**Work required**:
Please restate every line below exactly, without any pictures.

**Data excerpt**:
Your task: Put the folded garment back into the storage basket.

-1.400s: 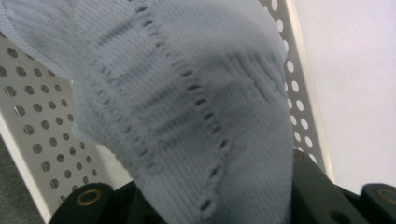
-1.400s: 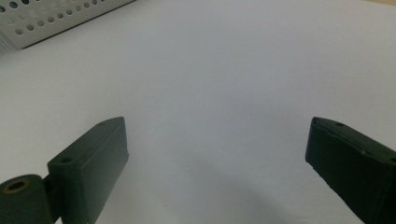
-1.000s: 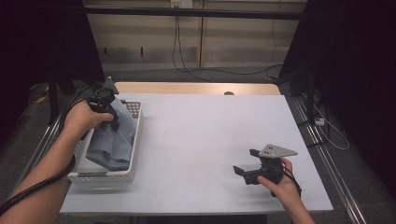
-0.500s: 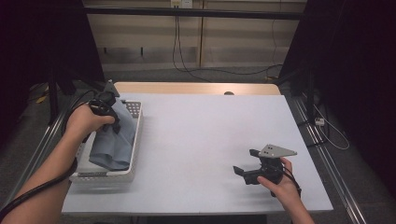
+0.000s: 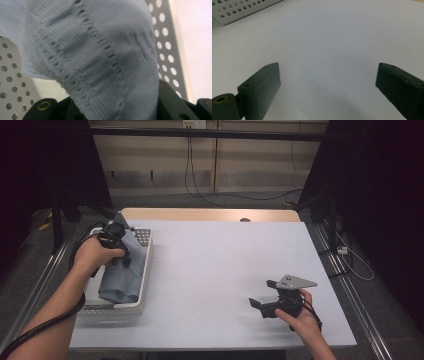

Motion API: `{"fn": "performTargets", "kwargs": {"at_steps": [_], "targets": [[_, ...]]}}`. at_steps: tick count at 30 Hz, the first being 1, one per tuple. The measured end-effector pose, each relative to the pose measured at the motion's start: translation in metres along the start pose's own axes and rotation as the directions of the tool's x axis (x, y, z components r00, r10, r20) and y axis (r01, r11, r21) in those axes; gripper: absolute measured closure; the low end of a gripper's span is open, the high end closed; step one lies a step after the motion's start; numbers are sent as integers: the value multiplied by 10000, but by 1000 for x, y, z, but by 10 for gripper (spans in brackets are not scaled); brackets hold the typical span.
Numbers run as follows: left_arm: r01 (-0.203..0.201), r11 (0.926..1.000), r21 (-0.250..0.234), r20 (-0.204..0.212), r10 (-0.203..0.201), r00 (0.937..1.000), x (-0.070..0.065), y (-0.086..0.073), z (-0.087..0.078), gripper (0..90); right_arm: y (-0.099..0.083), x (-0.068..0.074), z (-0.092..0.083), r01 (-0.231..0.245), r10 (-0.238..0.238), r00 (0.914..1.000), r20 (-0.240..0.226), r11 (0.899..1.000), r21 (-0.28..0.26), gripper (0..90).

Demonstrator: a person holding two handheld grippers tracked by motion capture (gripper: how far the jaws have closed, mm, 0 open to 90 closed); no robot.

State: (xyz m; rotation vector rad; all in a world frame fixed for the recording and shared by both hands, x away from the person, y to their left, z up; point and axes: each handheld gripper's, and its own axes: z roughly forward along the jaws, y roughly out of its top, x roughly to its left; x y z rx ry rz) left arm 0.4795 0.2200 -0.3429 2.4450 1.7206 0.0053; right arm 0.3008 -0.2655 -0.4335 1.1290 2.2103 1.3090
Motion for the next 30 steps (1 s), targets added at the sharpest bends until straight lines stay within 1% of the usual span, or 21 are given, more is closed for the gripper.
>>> {"fn": "performTargets", "kwargs": {"at_steps": [3, 4, 5, 9, 10, 12, 13, 14, 16, 18, 22, 24, 25, 27, 28, 29, 30], "targets": [[53, 10000, -21, 108, -53, 9999, 2, -3, 1, 695, 0, 0, 0, -13, 13, 10000, 6, 10000, -14, 57], [126, 9999, -88, 119, -124, 9999, 2, -3, 2, 694, 0, 0, 0, -22, 22, 10000, 11, 10000, -9, 57], [125, 9999, -30, 125, -125, 9998, 3, -4, 2, 690, 0, 0, 0, -12, 12, 10000, 7, 10000, -13, 57], [382, 9992, -106, 339, -378, 9987, 7, -4, 4, 636, 0, 0, 1, 10, -10, 10000, -5, 10000, 7, 57], [455, 9989, -121, 378, -451, 9983, 8, -4, 3, 617, 0, 1, 1, 14, -14, 10000, -12, 10000, 21, 57], [721, 9971, -263, 578, -705, 9958, 10, -3, 2, 543, 0, 1, 2, 37, -37, 10000, -31, 10000, 37, 57], [820, 9959, -380, 588, -797, 9951, 11, -3, 0, 496, 0, 1, 2, 31, -30, 10000, -39, 10000, 35, 57], [856, 9951, -496, 544, -829, 9951, 12, -2, -2, 467, 0, 1, 2, 25, -25, 10000, -35, 10000, 34, 57], [947, 9935, -634, 498, -916, 9945, 15, -1, -5, 437, 1, 0, 2, 4, -4, 10000, -21, 10000, 33, 57], [1130, 9897, -878, 492, -1090, 9928, 18, 1, -8, 409, 1, 0, 2, 18, -18, 10000, -12, 10000, 30, 57], [1436, 9815, -1270, 417, -1393, 9894, 24, 4, -10, 407, 1, 0, 2, 14, -14, 10000, -6, 10000, 36, 57], [1643, 9733, -1604, 430, -1594, 9863, 28, 6, -10, 413, 1, 0, 2, 28, -28, 10000, -5, 10000, 29, 58], [1699, 9706, -1705, 429, -1650, 9854, 29, 6, -9, 423, 1, 1, 2, 38, -38, 10000, -6, 10000, 27, 57], [1861, 9619, -2003, 508, -1795, 9825, 33, 7, -8, 437, 1, 1, 2, 29, -29, 10000, -13, 10000, 31, 58], [1861, 9619, -2003, 508, -1795, 9825, 33, 7, -8, 454, 1, 1, 2, 53, -53, 10000, -19, 10000, 42, 58], [1977, 9570, -2125, 621, -1887, 9801, 36, 8, -6, 470, 1, 1, 2, 52, -52, 10000, -31, 10000, 46, 58], [2002, 9557, -2156, 633, -1909, 9796, 37, 9, -5, 492, 1, 1, 3, 52, -52, 10000, -26, 10000, 52, 58]]}}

**Solved exercise**:
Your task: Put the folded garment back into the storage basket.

-1.400s: 
-1.400s: 
-1.000s: 
-0.500s: 
+0.000s: 

Motion API: `{"fn": "performTargets", "kwargs": {"at_steps": [_], "targets": [[_, ...]]}}`. at_steps: tick count at 30 Hz, the first being 1, one per tuple. The measured end-effector pose, each relative to the pose measured at the motion's start: translation in metres along the start pose's own axes and rotation as the directions of the tool's x axis (x, y, z components r00, r10, r20) and y axis (r01, r11, r21) in those axes; gripper: absolute measured closure; the low end of a gripper's span is open, the high end closed; step one lies a step after the motion's start; numbers are sent as integers: the value multiplied by 10000, but by 1000 for x, y, z, but by 10 for gripper (spans in brackets are not scaled); brackets hold the typical span.
Numbers run as follows: left_arm: r01 (-0.203..0.201), r11 (0.926..1.000), r21 (-0.250..0.234), r20 (-0.204..0.212), r10 (-0.203..0.201), r00 (0.937..1.000), x (-0.070..0.065), y (-0.086..0.073), z (-0.087..0.078), gripper (0..90); right_arm: y (-0.099..0.083), x (-0.068..0.074), z (-0.092..0.083), r01 (-0.231..0.245), r10 (-0.238..0.238), r00 (0.914..1.000), r20 (-0.240..0.226), r11 (0.899..1.000), r21 (-0.28..0.26), gripper (0..90).

Demonstrator: a person holding two handheld grippers tracked by motion capture (gripper: how far the jaws have closed, mm, 0 open to 90 closed); no robot.

State: (xyz m; rotation vector rad; all in a world frame fixed for the recording and shared by both hands, x away from the person, y to their left, z up; point and axes: each handheld gripper's, and its own axes: z roughly forward along the jaws, y roughly out of its top, x roughly to its left; x y z rx ry rz) left arm 0.4795 0.2200 -0.3429 2.4450 1.7206 0.0053; right arm 0.3008 -0.2655 -0.4335 1.1290 2.2103 1.3090
Motion for the next 30 steps (1 s), targets added at the sharpest bends until straight lines stay within 1% of the usual span, or 21 are given, more is closed for the gripper.
>>> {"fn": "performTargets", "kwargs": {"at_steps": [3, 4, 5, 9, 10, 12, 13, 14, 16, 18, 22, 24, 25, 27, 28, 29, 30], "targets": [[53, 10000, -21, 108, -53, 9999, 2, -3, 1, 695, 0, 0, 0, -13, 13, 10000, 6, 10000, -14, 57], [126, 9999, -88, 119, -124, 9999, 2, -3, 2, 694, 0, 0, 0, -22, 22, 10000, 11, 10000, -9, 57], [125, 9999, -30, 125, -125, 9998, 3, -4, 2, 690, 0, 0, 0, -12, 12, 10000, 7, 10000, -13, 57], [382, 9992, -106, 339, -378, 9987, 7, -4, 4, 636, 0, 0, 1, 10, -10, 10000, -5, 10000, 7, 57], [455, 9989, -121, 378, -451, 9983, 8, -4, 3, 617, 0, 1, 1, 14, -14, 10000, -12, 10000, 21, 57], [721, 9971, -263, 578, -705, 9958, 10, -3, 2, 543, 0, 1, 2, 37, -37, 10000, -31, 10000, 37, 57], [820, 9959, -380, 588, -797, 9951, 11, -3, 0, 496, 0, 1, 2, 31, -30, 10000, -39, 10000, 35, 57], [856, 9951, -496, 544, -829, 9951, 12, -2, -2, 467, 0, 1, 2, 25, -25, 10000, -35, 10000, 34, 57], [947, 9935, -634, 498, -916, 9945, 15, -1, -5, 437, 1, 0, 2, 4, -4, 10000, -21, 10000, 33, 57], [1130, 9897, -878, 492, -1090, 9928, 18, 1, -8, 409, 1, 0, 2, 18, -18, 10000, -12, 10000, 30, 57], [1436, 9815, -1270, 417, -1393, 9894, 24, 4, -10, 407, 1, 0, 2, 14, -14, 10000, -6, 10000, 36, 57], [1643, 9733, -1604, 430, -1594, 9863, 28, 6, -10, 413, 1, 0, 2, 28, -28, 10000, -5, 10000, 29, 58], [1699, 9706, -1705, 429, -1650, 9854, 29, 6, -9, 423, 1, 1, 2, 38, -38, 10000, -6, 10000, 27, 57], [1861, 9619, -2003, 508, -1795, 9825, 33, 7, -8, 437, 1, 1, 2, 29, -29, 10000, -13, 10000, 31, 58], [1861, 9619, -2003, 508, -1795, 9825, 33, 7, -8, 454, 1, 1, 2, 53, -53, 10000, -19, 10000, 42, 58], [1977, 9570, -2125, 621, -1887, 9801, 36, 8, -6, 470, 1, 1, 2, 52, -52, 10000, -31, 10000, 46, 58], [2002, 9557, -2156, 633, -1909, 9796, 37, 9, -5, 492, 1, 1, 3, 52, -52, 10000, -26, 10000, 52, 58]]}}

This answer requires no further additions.